[Start of section]

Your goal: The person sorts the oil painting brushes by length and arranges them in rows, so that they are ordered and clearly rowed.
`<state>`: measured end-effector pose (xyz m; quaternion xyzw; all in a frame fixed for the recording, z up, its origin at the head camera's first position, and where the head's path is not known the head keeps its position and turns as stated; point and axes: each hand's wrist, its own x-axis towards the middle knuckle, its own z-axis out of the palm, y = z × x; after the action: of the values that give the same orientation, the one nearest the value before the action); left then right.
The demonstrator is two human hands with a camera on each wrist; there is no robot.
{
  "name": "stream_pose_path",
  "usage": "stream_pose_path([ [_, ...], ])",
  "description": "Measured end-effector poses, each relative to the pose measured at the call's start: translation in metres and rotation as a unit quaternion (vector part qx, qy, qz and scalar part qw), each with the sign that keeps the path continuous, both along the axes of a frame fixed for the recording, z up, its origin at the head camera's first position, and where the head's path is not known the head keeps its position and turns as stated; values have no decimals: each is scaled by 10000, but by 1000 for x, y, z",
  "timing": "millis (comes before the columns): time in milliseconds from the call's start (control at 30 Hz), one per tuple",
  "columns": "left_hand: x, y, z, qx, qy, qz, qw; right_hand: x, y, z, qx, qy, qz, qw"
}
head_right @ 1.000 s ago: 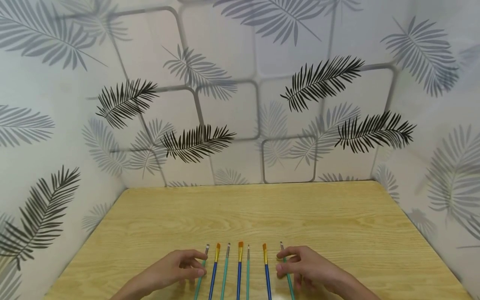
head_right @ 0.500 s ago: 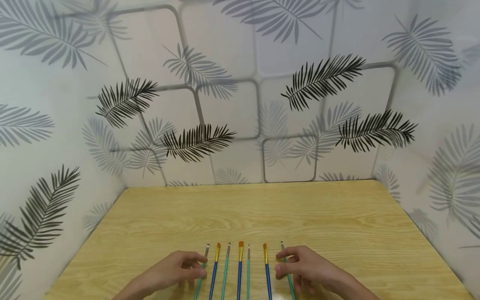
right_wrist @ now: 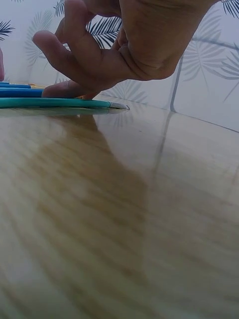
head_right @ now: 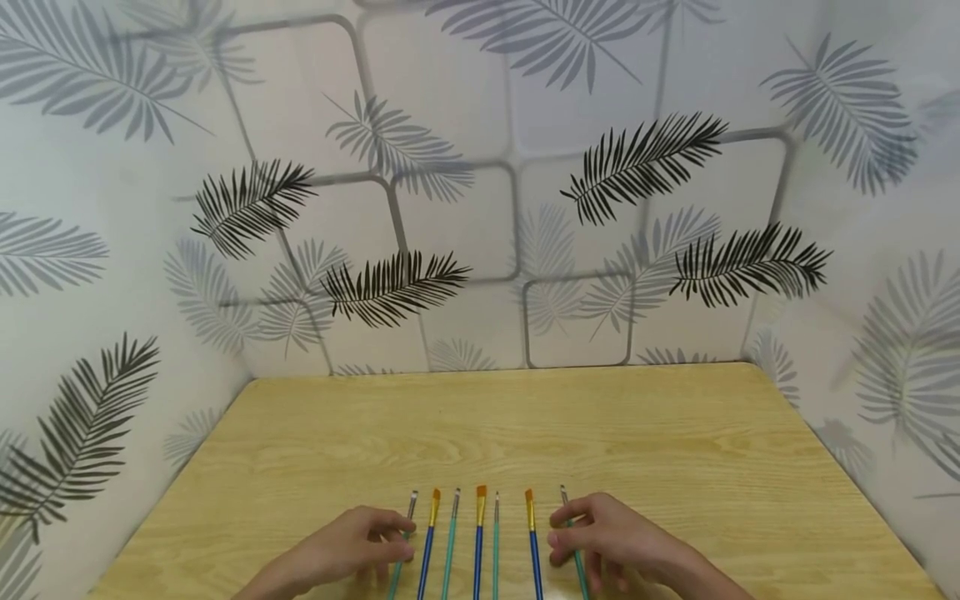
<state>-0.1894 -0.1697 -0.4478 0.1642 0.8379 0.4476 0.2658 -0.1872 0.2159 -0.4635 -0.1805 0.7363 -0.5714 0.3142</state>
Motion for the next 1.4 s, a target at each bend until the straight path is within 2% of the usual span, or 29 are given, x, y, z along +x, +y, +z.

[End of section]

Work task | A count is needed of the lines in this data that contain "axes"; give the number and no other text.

Response area | 2